Suzuki adotta un approccio piuttosto libero alla narrazione, dicendolo in capitoli senza molto connessione. Conquistiamo solo diversi capitoli della vita di questo ragazzo e dobbiamo recuperare rapidamente il modo in cui è cambiato (o no), simile all’inizio della vita meravigliosa di Frank Capra, portandoci alla storia della vita di George Bailey.
Il nostro nome protagonista colpisce un’amicizia nella sua giovinezza, una compagnia di classe di fare in modo grande nell’Idol, e l’Idol Set Out the Two Out to Two Out to Two Out to the set a Two Out to the set a Two Out to Two Out to Two Out to the set a Two Out to the set a Two Out to the set da sedere. Nella sua sezione centrale, Jinsei diventa un’esplorazione toccante del costo della fama, il tipo di personalità predatorie che sfruttano i giovani speranze e le insidie dell’intrattenimento giapponese. Suzuki gestisce i suoi temi con cura e sfumature, poiché la storia del nostro protagonista senza nome diventa una strada da cui esplorare veramente temi più grandi come solitudine, guerra totale, fama, amicizia e altro ancora. Il protagonista trascorre la maggior parte del film silenzioso o parlando in frasi molto brevi e succinte con una voce piuttosto monotono. Il rapper Ace Cool dà al protagonista una vulnerabilità e un senso di intrighi nel modo in cui offre le linee con la sua voce da taciturno, creando un mistero seducente attorno a questo ragazzo che, dal nulla, diventa una stella, dando molto poco ai suoi pensieri interni. Da solo, ma aggiunge qualcosa al film. Il nostro protagonista si muove attraverso la vita che non si preoccupa di nulla, mancando le cose belle che la vita offre, anche in disastro e guerra. Eppure, al terzo atto, Suzuki cambia completamente marcia e sia la grafica che la storia diventano astratte, scoppiando di colore e surrealismo mentre esploriamo il lontano futuro.
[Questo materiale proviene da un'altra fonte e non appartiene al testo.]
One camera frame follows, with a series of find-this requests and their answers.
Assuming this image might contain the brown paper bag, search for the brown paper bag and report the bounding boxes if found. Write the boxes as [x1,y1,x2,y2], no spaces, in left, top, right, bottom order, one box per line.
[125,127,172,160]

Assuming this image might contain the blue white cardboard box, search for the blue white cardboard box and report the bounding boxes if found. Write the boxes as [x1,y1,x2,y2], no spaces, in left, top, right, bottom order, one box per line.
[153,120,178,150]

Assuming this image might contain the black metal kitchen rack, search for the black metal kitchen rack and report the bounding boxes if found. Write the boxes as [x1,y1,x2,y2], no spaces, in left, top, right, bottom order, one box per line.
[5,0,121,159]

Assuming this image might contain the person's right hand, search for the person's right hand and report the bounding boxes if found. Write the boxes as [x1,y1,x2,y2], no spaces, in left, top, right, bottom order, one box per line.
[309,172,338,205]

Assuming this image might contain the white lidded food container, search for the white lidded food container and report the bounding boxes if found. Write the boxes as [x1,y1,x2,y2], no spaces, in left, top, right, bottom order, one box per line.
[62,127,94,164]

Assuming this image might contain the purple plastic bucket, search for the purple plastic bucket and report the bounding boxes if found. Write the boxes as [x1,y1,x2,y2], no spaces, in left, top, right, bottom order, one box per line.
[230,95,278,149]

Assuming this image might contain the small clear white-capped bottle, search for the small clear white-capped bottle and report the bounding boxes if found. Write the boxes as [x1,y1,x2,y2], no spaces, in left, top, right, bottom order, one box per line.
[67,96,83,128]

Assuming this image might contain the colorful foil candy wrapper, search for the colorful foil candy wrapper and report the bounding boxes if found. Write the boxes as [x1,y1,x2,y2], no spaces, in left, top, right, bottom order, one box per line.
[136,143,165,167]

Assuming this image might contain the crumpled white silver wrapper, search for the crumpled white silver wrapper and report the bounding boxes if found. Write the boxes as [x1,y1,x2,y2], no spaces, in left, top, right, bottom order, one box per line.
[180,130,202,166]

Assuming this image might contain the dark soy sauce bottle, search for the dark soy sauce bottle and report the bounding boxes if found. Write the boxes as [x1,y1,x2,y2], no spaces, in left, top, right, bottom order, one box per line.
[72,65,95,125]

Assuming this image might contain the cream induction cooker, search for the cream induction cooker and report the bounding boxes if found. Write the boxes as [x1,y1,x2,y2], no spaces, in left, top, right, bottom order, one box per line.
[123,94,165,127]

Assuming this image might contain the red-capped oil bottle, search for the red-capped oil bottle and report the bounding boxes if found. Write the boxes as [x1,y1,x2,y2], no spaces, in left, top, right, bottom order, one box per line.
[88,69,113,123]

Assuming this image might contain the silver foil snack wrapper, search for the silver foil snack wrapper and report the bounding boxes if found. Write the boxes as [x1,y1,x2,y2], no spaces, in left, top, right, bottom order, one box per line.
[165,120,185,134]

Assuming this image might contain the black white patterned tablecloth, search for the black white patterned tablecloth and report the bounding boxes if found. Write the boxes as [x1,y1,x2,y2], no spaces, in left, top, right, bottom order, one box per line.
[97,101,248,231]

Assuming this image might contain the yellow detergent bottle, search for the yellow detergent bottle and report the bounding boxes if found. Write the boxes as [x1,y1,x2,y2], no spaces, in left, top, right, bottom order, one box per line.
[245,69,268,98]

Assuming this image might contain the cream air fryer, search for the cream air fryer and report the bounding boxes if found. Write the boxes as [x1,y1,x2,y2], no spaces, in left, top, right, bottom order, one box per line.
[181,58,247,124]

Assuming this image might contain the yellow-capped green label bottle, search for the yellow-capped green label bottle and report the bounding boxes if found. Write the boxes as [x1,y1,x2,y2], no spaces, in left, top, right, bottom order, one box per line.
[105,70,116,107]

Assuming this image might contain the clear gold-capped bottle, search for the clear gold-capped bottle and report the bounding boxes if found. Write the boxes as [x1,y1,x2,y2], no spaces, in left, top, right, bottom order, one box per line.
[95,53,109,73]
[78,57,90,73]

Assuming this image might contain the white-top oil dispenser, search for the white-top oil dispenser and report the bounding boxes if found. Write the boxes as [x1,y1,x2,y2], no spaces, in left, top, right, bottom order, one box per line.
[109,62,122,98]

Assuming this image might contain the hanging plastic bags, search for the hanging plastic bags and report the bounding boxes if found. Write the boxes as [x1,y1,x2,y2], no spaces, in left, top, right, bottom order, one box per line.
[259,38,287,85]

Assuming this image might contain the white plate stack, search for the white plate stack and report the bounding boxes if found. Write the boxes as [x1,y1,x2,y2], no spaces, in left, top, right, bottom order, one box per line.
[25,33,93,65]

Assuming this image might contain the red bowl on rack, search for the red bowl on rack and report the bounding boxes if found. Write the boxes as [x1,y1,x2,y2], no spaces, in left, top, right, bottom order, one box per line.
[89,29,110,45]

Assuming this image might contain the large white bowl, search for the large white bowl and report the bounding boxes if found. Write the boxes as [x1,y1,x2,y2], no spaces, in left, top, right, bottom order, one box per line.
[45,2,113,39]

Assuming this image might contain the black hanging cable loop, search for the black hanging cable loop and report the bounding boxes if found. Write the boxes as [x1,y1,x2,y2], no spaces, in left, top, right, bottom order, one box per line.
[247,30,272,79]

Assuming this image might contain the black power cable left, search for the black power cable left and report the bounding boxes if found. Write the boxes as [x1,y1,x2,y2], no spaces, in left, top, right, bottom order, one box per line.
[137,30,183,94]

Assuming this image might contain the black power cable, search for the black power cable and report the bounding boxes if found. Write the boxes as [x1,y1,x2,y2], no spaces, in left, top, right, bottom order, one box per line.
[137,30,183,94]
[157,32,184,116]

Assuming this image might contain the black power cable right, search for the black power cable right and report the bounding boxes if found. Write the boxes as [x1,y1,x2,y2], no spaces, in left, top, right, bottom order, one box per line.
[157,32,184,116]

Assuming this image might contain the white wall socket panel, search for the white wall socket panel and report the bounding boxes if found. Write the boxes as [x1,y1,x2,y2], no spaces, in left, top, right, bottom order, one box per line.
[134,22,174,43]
La storia, a causa della sua natura a flusso libero, si esaurisce in diversi punti del film, in particolare il finale, che abbandona il suo approccio messo a terra per qualcosa fuori dal 2001: un’odissea spaziale, lasciando la Terra alle spalle per l’ignoto. È encomiabile come un esperimento narrativo, ma manca della ricchezza della semplicità nei precedenti capitoli e decenni della vita di quest’uomo.
Jinsei entra in territorio grandioso mentre specula sul futuro del Giappone. Tuttavia, quando si occupa di una storia semplice e radicata di un uomo e di come i nomi modellano la sua vita, è un debutto affascinante e avvincente che mostra quanto sia eccitante il futuro dell’animazione indipendente giapponese.